→ **The data**
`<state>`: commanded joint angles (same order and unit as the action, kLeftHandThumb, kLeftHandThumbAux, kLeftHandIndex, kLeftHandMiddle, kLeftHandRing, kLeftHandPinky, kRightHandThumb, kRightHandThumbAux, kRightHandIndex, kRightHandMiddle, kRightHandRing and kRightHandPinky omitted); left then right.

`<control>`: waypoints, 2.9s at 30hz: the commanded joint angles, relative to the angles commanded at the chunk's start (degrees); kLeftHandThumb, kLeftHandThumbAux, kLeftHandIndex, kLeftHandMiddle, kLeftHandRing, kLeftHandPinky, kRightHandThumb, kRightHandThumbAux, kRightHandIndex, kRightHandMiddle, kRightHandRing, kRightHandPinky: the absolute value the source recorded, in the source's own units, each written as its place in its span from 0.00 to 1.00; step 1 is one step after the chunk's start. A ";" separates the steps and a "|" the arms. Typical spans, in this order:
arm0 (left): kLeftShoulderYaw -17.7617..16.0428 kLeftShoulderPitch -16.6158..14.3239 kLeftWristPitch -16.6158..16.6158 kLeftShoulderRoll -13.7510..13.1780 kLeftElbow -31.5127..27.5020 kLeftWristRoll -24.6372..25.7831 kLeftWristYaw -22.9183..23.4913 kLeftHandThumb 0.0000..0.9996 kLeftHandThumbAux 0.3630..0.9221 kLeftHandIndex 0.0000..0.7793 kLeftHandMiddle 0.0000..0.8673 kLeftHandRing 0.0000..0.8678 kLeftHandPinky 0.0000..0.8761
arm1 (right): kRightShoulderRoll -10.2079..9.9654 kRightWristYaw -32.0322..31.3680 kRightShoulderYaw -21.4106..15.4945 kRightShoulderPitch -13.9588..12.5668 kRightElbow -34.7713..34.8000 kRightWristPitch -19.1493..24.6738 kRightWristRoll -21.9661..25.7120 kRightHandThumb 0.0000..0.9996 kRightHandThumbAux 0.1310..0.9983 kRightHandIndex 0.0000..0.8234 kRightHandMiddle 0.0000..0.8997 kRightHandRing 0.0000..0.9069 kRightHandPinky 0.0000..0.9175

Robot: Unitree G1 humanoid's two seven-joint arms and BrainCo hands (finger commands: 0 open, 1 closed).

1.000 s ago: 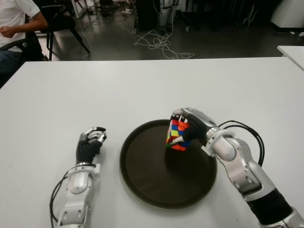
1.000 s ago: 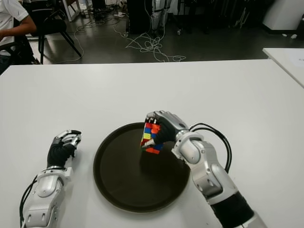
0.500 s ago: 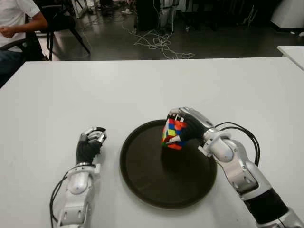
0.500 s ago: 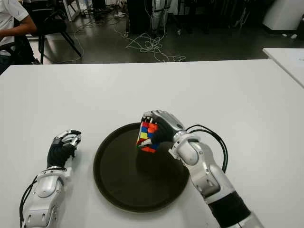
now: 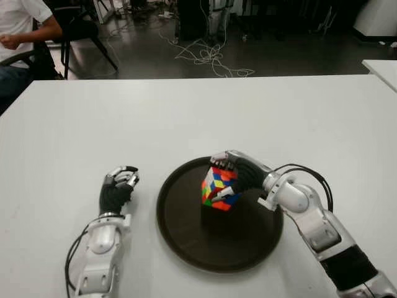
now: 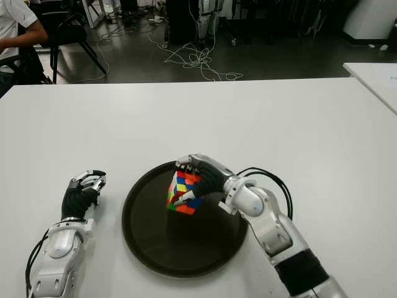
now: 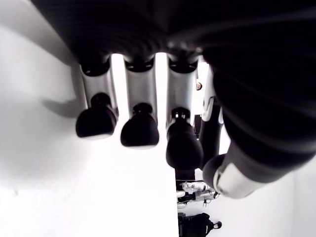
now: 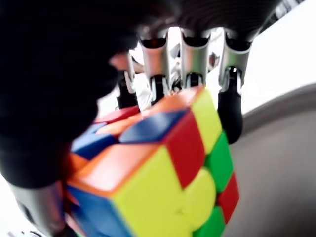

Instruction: Pick up the Rubik's Cube and put it in the plate

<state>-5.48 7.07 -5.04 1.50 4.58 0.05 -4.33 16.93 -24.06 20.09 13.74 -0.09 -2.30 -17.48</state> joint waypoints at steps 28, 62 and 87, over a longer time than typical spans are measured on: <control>-0.36 0.01 0.48 0.33 0.34 0.36 -0.29 0.71 0.61 0.57 0.94 0.95 0.93 | -0.61 -2.02 -2.25 0.20 1.27 4.33 2.87 0.00 0.71 0.02 0.08 0.08 0.07; 0.16 0.11 -0.80 -0.03 -0.55 0.02 -0.17 0.71 0.61 0.57 0.93 0.94 0.91 | -0.06 -0.60 -1.25 1.01 1.56 5.78 -2.52 0.00 0.71 0.00 0.07 0.07 0.05; -0.31 -0.32 -0.88 -0.07 0.02 -0.33 -0.23 0.71 0.61 0.57 0.94 0.94 0.92 | -4.78 3.06 -3.84 -1.97 2.37 9.58 2.08 0.00 0.34 0.00 0.00 0.00 0.00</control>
<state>-5.79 6.75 -5.91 1.43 4.61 -0.28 -4.56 12.16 -20.99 16.25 11.77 2.27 7.28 -15.40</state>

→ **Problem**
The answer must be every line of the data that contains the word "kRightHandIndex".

→ **Result for this task**
`<state>`: commanded joint angles (same order and unit as the action, kLeftHandThumb, kLeftHandThumbAux, kLeftHandIndex, kLeftHandMiddle, kLeftHandRing, kLeftHandPinky, kRightHandThumb, kRightHandThumbAux, kRightHandIndex, kRightHandMiddle, kRightHandRing and kRightHandPinky omitted); left then right.
`<control>`: waypoints, 2.9s at 30hz: the commanded joint angles, relative to the angles commanded at the chunk's start (degrees); kLeftHandThumb, kLeftHandThumbAux, kLeftHandIndex, kLeftHandMiddle, kLeftHandRing, kLeftHandPinky, kRightHandThumb, kRightHandThumbAux, kRightHandIndex, kRightHandMiddle, kRightHandRing, kRightHandPinky: the absolute value the source recorded, in the source's own units, each written as its place in its span from 0.00 to 1.00; step 1 is one step after the chunk's start. A ";" separates the steps and a "|" the arms. Typical spans, in this order:
arm1 (right): kRightShoulderRoll -10.2079..9.9654 kRightWristYaw -32.0322..31.3680 kRightShoulderYaw -21.4106..15.4945 kRightShoulderPitch -13.9588..12.5668 kRightElbow -34.7713..34.8000 kRightWristPitch -19.1493..24.6738 kRightWristRoll -21.9661..25.7120 kRightHandThumb 0.0000..0.9996 kRightHandThumbAux 0.1310..0.9983 kRightHandIndex 0.0000..0.8234 kRightHandMiddle 0.0000..0.8997 kRightHandRing 0.0000..0.9069 kRightHandPinky 0.0000..0.9175

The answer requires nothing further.